As for other models that perform worse or similar to CS-LSTM, we did not provide visualizations because our data are directly sourced from the respective method’s papers, following the same approach as the original CS-LSTM paper [44]. The premise for doing so is that all methods were experimented under fair conditions.

6. Conclusions

This paper proposes a hybrid deep learning vehicle trajectory prediction model based on the TCN encoder-decoder structure, which can not only capture the temporal dependencies between historical data but also capture the interaction features between vehicles. Compared with classical models, the effectiveness of our proposed model has been verified, achieving good results in both long-term and short-term predictions. To capture the interaction features between vehicles, we used two modules: the social convolutional pooling module and the multihead attention interaction module, where the social convolutional pooling module can capture the local interaction features between vehicles, and the multihead attention interaction module can capture the global interaction features between vehicles. Through ablative experiments, it has been verified that these two modules are indispensable.
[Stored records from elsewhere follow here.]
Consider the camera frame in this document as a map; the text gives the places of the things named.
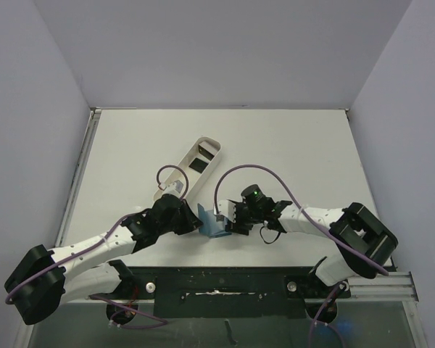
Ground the blue card holder wallet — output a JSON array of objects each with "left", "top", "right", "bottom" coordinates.
[{"left": 197, "top": 204, "right": 231, "bottom": 239}]

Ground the right black loop cable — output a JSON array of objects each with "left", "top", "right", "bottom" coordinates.
[{"left": 258, "top": 224, "right": 283, "bottom": 245}]

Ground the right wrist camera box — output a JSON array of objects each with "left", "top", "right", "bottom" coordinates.
[{"left": 214, "top": 199, "right": 236, "bottom": 223}]

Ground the aluminium frame rail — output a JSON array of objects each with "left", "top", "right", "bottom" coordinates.
[{"left": 31, "top": 109, "right": 416, "bottom": 347}]

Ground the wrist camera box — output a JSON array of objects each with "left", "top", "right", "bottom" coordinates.
[
  {"left": 165, "top": 180, "right": 185, "bottom": 196},
  {"left": 214, "top": 199, "right": 236, "bottom": 223}
]

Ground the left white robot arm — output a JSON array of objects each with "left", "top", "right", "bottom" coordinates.
[{"left": 4, "top": 194, "right": 203, "bottom": 325}]

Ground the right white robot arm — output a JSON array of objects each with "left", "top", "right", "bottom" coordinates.
[{"left": 217, "top": 184, "right": 398, "bottom": 297}]

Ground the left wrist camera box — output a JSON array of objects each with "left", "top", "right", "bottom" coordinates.
[{"left": 165, "top": 180, "right": 185, "bottom": 196}]

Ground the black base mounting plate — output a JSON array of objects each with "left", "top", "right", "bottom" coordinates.
[{"left": 103, "top": 267, "right": 332, "bottom": 319}]

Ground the white oblong plastic tray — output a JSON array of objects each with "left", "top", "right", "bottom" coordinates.
[{"left": 153, "top": 136, "right": 222, "bottom": 203}]
Using only one of them cannot fully capture the intervehicle interaction features. Only when both modules are used in conjunction can the model achieve its maximum effectiveness. We also found that adding interaction information between vehicles significantly improved the prediction performance. However, the utilization of surrounding vehicle information is just a simple exploration. Different positions and quantities of surrounding vehicles may have different effects on the experimental results. In future work, we will explore how to select and utilize surrounding vehicle information to improve prediction performance. Furthermore, this paper did not investigate the model’s performance in complex road scenarios. In future work, we will select appropriate datasets for further experiments to explore the model’s robustness in more complex terrains or traffic conditions.

Data Availability

Researchers for the Next Generation Simulation (NGSIM) program collected detailed vehicle trajectory data on the specified freeway segments of US-101 and I-80, as well as the specified arterial segments of Lankershim Boulevard and Peachtree Street. Data were collected through a network of synchronized digital video cameras. NGVIDEO, a customized software application developed for the NGSIM program, transcribed the vehicle trajectory data from the videos. These vehicle trajectory data provide the precise location of each vehicle within the study area every one-tenth of a second, resulting in detailed lane positions and locations relative to other vehicles. This dataset is widely applied in the field of vehicle prediction. The dataset can be obtained from https://data.transportation.gov/Automobiles/Next-Generation-Simulation-NGSIM-Vehicle-Trajector/8ect-6jqj.

Conflicts of Interest

The authors declare that they have no conflicts of interest.